In terms of the design, I’m wondering about a custom class, say ContactAdapter, which would wrap a ContactItem, and build the complete XHTML string, and write it to a file (using the Scripting library for the file access). I’ve not done anything like this before, so we’ll see. I suppose that I could export the data to Excel, and work on it there, but dealing with rows and columns is less direct than working with the actual ContactItem objects in Outlook.

More anon…

‘Database’ Functions in Excel

In Excel there is a category of functions called “Database”. This has always been a confusing term, as now (in 2007+) they relate to Tables (a.k.a. ListObjects, in VBA), or equivalent Ranges. The function names all start with ‘D’ (for database): DCOUNT, DSUM, etc. These are equivalents of the standard aggregation functions COUNT, SUM, etc (by aggregation, I mean a function that takes a set of values, and returns a single value).

What these D-functions allow is selective aggregation of data from a table, given a set of criteria – in other words, the combination of an advanced filter with an aggregation, without the need for the filtered data to reside on a worksheet.

Here’s an example:

The simple case is where the criteria are directly related to the data in the table.
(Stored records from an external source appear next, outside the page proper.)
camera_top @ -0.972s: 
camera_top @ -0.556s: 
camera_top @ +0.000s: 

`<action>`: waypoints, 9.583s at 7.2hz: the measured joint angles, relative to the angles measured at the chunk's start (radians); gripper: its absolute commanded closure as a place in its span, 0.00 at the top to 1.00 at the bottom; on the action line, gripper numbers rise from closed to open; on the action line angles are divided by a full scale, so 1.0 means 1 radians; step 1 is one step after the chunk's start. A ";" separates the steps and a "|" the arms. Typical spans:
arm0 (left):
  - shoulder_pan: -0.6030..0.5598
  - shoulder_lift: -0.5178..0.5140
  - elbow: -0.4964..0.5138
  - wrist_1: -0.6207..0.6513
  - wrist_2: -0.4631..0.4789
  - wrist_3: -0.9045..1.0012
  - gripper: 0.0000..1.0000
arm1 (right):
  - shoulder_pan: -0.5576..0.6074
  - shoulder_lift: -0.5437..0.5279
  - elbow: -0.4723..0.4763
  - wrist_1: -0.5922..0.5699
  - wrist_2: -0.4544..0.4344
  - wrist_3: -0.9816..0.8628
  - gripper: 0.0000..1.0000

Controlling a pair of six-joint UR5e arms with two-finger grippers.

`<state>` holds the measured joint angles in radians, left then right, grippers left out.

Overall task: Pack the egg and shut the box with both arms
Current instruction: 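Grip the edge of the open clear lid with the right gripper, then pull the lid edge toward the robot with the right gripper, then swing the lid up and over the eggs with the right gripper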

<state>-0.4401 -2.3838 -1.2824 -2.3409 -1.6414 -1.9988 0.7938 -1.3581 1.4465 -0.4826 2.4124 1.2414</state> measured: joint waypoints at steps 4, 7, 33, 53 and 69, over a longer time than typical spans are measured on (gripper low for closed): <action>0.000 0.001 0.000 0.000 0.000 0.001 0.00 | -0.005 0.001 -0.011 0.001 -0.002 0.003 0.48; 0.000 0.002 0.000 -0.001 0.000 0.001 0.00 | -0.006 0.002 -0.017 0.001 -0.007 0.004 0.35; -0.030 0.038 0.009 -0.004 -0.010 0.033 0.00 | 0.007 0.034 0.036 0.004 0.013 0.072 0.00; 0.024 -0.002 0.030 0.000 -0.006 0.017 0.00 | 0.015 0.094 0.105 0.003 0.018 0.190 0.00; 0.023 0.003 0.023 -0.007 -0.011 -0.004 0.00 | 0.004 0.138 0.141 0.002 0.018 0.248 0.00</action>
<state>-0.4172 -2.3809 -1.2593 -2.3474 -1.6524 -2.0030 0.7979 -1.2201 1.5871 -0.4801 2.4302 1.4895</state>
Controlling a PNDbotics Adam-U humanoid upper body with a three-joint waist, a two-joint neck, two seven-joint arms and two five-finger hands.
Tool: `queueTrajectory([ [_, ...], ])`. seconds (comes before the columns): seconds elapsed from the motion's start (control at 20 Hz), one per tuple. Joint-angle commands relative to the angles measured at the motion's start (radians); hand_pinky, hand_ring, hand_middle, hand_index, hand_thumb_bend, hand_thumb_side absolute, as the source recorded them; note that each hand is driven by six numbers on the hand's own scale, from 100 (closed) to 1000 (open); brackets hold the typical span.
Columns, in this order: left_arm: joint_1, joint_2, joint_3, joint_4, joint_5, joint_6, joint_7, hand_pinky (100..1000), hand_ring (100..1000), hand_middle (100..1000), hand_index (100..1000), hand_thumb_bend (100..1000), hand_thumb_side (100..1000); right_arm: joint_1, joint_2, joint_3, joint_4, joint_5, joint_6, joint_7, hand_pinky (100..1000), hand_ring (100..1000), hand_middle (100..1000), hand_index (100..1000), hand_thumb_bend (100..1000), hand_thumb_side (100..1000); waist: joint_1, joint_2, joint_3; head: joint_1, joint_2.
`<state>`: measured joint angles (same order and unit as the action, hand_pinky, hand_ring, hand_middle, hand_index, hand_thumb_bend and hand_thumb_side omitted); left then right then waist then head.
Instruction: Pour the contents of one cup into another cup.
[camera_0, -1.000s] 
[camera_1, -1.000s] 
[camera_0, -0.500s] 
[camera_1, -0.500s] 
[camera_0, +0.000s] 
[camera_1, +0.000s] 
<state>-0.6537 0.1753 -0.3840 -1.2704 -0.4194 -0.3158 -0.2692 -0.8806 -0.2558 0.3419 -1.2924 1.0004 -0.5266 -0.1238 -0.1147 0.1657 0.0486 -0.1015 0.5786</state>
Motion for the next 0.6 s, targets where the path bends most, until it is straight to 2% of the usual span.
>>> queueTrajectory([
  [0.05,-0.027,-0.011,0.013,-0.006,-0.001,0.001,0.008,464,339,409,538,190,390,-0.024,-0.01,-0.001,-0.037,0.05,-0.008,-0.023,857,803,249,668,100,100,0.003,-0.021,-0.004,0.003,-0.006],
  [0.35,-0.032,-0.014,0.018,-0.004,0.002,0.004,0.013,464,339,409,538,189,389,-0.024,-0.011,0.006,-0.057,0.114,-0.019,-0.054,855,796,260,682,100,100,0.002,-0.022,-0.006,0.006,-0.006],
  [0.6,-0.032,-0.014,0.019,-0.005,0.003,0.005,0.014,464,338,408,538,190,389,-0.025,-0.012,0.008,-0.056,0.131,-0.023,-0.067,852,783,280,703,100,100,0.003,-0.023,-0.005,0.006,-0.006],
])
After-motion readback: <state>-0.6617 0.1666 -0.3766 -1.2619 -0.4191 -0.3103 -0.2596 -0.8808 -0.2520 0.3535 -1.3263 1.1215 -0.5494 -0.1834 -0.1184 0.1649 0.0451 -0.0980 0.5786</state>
So, to count Bob’s records, the criteria range is B2:B3, and the DCOUNT formula is in B5:

=DCOUNT(Database,SalesTable[[#Headers],[Contacts]],B2:B3)

The reference to “SalesTable[[#Headers],[Contacts]]” is just because I clicked on D9 – I could have just put “Contacts” (but I hate typing :-)). Note that the blank headers in row 2 are required as part of the criteria range (row 1 is just labels). Unsurpisingly, there are 12 records – one for each month of the year.

However, this kind of subtotalling by ‘dimension member’ (to use the OLAP term) is what pivot tables do. More interesting is when the criteria involve a Boolean-returning formula applied to each record.

For example, suppose that we want to know how many reps had more than average number of contacts (yes, I know it will be about half). So in D7 we have:

=AVERAGE(SalesTable[Contacts])

and in D3:

=D10>$D$7

The criterion is a formula referring to the first data record, which returns a Boolean. I think of this formula as being filled down through the table records, as if in an additional column (note the absolute/relative addresses).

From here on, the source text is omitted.